:: What the exercise asks ::
I'd like the listing below copied exactly, with the images left out.

<<<<

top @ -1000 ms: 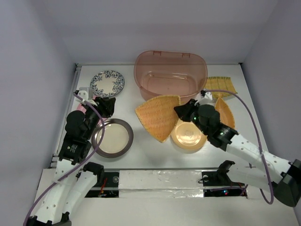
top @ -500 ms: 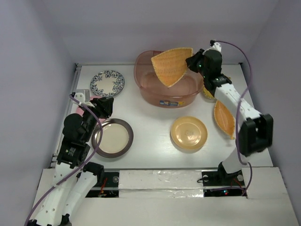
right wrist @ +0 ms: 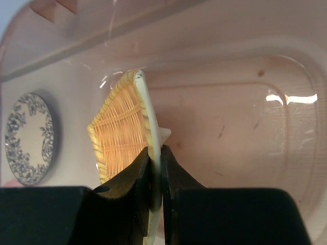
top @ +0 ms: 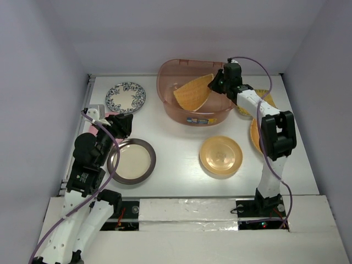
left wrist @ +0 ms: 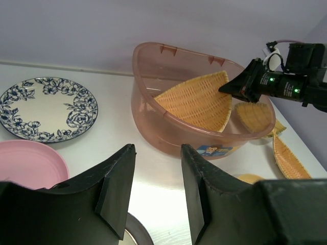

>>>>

:: Solution below ::
top @ -1000 ms: 
top @ -500 ms: 
right wrist @ +0 ms: 
top @ +0 ms: 
left wrist @ +0 ms: 

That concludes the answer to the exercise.